_Task item_
Every line that contains "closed" must be located and copied from the data.

Listed entries Start Marker

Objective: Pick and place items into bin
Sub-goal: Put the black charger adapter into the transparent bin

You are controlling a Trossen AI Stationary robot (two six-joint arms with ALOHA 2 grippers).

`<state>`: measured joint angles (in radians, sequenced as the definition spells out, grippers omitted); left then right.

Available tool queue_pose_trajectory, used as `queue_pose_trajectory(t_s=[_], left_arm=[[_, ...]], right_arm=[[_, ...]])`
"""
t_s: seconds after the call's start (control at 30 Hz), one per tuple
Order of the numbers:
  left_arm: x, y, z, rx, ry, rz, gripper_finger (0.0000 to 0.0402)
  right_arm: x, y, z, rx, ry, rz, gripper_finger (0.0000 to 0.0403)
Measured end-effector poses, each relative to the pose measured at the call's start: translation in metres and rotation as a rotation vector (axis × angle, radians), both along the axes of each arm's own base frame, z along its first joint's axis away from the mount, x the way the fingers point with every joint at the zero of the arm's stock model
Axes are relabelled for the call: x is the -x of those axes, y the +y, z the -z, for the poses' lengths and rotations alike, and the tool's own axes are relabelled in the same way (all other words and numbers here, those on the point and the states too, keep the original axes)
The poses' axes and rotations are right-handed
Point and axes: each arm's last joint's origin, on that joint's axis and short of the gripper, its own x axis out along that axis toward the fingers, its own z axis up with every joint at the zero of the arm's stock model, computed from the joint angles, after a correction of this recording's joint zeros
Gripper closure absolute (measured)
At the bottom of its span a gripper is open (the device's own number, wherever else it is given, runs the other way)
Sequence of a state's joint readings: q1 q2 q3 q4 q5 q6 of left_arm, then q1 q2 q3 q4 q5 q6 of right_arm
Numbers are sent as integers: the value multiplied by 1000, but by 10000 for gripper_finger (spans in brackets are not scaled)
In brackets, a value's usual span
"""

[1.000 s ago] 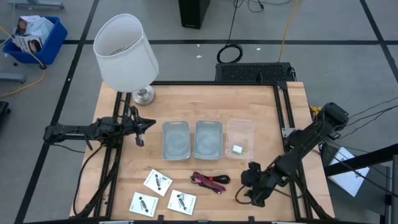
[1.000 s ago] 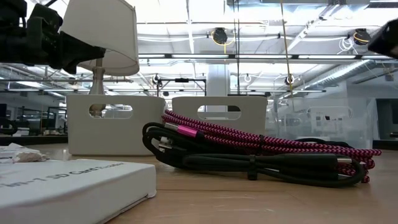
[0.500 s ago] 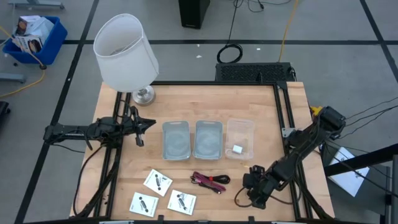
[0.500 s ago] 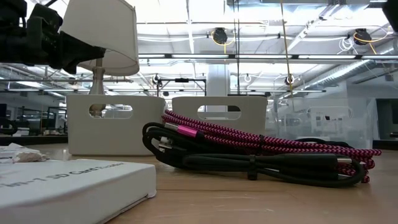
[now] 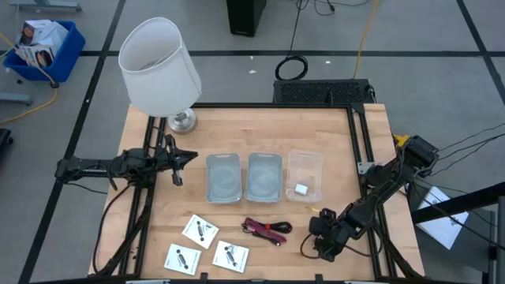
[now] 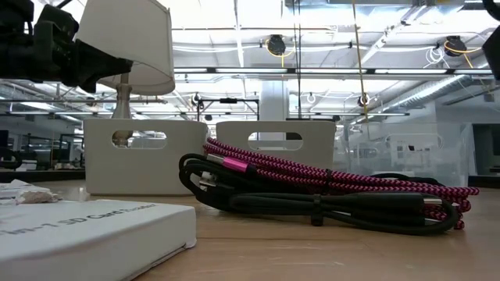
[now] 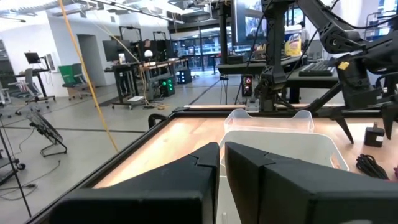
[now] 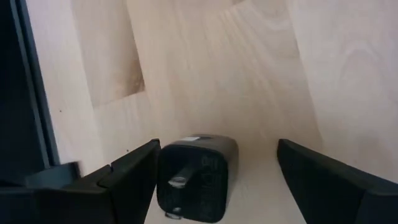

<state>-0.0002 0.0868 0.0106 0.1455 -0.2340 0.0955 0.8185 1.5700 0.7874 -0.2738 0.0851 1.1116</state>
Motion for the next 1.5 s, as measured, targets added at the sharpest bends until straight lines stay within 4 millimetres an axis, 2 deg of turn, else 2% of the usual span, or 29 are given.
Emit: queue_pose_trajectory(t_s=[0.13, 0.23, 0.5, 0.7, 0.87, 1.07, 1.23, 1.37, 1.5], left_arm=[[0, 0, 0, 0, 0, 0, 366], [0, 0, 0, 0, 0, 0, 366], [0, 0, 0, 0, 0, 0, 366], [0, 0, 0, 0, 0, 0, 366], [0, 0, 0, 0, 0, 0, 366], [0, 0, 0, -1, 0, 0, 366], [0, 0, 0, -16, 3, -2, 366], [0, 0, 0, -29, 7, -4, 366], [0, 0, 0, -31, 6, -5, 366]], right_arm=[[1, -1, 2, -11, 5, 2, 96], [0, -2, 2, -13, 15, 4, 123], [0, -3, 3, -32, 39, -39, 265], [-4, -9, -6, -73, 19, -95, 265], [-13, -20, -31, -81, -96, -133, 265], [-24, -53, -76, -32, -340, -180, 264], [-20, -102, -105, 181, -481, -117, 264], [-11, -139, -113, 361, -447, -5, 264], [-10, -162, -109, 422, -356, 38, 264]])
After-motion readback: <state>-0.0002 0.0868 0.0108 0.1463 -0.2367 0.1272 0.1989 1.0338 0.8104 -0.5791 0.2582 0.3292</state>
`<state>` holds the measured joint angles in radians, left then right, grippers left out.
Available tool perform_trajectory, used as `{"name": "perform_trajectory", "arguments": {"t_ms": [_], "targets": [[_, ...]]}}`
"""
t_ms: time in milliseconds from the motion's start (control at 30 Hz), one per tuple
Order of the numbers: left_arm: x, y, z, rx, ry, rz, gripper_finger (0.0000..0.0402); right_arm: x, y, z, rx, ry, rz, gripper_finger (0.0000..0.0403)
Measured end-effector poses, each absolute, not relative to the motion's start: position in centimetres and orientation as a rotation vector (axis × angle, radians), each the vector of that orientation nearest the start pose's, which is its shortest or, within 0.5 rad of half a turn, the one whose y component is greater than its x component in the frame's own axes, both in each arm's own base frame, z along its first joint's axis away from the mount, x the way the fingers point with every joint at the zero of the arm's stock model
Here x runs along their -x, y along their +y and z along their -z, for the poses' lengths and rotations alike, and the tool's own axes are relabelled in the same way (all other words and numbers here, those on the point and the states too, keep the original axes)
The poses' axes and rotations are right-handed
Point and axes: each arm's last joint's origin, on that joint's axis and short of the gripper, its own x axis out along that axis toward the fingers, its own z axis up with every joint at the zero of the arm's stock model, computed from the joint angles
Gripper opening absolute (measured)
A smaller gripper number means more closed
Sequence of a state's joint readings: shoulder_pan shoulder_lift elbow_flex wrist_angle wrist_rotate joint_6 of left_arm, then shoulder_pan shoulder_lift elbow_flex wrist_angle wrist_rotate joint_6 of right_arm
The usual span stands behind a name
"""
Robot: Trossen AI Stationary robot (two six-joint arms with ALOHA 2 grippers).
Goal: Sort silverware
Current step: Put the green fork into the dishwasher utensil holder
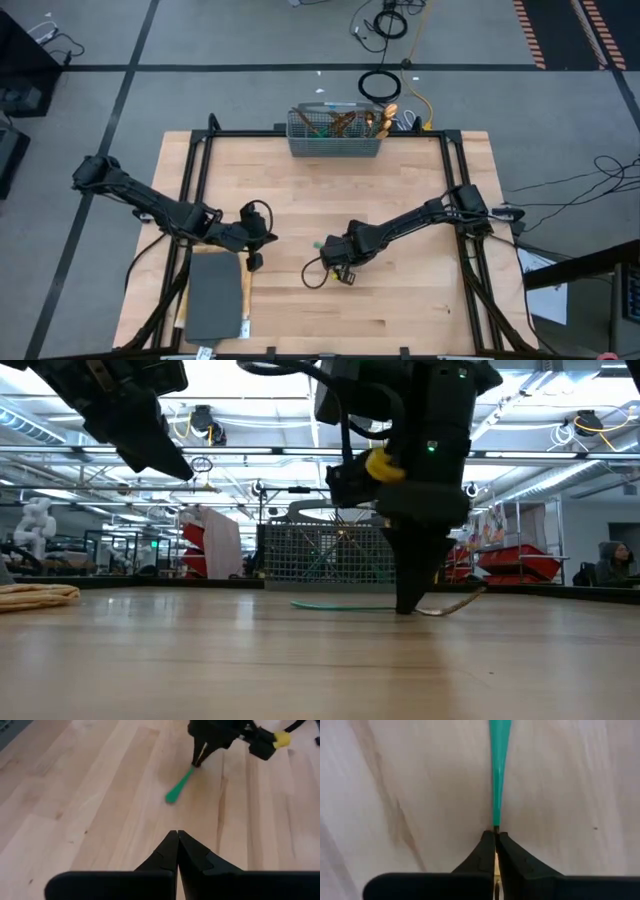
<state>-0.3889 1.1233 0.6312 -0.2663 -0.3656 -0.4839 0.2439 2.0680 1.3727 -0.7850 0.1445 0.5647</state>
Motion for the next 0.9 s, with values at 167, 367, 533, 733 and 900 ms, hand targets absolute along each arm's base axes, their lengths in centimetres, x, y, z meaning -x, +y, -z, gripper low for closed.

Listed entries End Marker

_Task solution_
A smaller gripper number means more closed
Motion for the next 0.9 s, with values at 167, 367, 533, 733 and 900 ms, hand targets absolute along each arm's base axes, their lengths in centimetres, x, y, z meaning -x, +y, -z, gripper low for closed.

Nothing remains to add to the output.